O advogado acrescenta:
“Eu sou um ser humano extremamente moderado. Mas eu digo que este é o limite que não podemos tolerar. Isso não é parte da liberdade democrática, ou seja, defender o fim da própria democracia. O presidente tem usado o seu cargo para isso. Eu digo que, talvez nós, que tenhamos sido vítimas diretas da ditadura, eu tive um pai desaparecido, tios exilados, tia torturada brutalmente durante dois anos, eu que vivi essa fase como poucos viveram, talvez sintamos mais na pele o medo do futuro, da vitória desses generais de pijama que defendem golpe, da vitória dessa visão atrasada em relação ao resto do mundo. Nunca pensei que na nossa geração nós fossemos viver um quadro desse. Estamos de novo lutando pela democracia, e ainda estamos no meio dessa loucura toda, pedindo que o governo trate cientificamente de uma doença, é um quadro quase surreal.
Forças Armadas
Para Gilson Dipp, ex-corregedor nacional de Justiça e ex-integrante da Comissão Nacional da Verdade, que investigou os crimes cometidos durante a ditadura militar, a democracia brasileira está em crise. Ele citou, além dos ataques do presidente da República às instituições, as reiteradas declarações de seus filhos em favor de um golpe militar. Porém, o jurista observa que Bolsonaro não tem o respaldo das Forças Armadas.
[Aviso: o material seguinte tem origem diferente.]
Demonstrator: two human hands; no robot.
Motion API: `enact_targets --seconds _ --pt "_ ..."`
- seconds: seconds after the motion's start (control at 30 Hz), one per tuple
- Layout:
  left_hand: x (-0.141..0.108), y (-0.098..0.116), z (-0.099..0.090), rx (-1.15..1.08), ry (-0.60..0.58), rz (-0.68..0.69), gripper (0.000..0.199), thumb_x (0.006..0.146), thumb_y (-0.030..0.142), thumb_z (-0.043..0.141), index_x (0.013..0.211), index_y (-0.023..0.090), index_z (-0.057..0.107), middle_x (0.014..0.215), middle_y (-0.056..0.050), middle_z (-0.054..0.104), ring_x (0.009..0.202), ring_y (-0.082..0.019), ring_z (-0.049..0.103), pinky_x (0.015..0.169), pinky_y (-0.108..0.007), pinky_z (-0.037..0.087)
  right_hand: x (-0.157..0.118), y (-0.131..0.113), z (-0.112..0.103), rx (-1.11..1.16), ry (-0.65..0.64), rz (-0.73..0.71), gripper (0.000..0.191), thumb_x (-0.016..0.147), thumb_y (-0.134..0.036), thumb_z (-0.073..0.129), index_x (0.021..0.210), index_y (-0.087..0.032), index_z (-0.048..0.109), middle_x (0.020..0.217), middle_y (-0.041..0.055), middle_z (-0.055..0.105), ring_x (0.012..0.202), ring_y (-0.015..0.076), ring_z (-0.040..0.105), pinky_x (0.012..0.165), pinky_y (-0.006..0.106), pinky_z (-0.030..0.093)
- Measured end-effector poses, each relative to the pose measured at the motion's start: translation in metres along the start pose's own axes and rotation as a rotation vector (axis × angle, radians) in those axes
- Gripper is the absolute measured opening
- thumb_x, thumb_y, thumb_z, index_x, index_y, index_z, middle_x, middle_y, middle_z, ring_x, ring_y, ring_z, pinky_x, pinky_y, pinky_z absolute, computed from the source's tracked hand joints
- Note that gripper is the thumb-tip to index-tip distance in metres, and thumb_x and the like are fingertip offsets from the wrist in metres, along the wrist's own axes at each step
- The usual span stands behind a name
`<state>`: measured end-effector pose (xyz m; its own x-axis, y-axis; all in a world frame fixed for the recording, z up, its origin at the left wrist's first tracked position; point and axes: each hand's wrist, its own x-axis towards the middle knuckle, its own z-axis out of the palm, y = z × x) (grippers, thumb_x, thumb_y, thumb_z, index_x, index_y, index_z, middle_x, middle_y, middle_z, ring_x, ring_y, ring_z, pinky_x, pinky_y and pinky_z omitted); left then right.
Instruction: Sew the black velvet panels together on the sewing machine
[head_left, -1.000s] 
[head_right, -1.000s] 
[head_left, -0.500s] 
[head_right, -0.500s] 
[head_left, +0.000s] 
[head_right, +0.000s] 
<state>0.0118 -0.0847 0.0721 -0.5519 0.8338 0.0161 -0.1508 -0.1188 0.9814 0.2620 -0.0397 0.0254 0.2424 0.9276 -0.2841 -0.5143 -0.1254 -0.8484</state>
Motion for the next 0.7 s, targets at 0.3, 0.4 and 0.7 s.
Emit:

“Sempre que há ataques desse calibre, desse descalabro, dessa insanidade, por parte do presidente da República e pela sua prole, nós sempre entendemos que a democracia está, digamos, em crise".
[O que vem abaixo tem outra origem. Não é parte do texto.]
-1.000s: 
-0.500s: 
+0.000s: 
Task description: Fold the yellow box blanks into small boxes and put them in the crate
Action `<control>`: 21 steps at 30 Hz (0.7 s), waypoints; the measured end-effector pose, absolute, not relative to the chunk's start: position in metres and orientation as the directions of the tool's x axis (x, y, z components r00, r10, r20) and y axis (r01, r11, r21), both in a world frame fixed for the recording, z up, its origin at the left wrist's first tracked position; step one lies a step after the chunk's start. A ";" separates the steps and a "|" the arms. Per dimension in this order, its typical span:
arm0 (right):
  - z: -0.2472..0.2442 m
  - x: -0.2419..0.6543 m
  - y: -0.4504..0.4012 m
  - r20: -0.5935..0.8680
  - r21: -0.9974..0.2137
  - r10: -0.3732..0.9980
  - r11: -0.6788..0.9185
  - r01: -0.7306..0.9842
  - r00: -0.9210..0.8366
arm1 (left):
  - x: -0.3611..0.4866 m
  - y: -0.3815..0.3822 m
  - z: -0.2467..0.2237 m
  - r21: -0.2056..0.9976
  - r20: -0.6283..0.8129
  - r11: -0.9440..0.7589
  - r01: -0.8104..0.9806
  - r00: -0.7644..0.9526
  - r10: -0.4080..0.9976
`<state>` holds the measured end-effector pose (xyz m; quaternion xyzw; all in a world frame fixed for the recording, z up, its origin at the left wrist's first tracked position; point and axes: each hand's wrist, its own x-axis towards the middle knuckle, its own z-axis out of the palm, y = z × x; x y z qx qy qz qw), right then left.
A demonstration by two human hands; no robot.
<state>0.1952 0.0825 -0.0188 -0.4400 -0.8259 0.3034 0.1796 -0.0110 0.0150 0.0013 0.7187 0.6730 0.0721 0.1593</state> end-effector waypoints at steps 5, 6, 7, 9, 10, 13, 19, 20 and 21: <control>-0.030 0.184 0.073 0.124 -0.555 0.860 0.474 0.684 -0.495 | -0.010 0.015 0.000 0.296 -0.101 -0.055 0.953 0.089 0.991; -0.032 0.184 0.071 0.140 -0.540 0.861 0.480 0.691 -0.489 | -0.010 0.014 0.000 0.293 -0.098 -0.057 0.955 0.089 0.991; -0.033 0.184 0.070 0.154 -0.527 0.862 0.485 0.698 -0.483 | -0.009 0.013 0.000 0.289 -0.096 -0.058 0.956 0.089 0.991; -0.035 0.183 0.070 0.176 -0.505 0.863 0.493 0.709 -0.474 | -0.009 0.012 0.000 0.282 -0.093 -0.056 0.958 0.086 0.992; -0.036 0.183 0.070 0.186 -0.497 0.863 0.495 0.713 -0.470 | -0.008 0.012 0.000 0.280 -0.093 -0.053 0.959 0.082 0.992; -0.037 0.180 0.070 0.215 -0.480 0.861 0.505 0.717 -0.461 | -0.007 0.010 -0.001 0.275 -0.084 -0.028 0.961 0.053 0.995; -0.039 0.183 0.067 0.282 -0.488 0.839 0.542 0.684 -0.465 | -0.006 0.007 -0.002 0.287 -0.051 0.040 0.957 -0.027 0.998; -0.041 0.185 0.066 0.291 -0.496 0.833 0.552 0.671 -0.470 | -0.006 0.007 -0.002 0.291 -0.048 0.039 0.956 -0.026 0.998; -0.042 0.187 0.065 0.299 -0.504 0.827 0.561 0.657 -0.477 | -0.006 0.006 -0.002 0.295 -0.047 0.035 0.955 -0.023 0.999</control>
No entanto, eu tenho para mim que nós temos um presidente destemperado, acuado, isolado, sem qualquer discernimento da realidade. Num momento de pandemia, a gente poderia colocar todos os esforços colocados para a saúde pública, para a emergência sanitária. E o presidente faz esse tipo de diatribe, que, a meu modo de ver, não tem nenhum respaldo por parte das Forças Armadas”, disse o ex-ministro do STJ.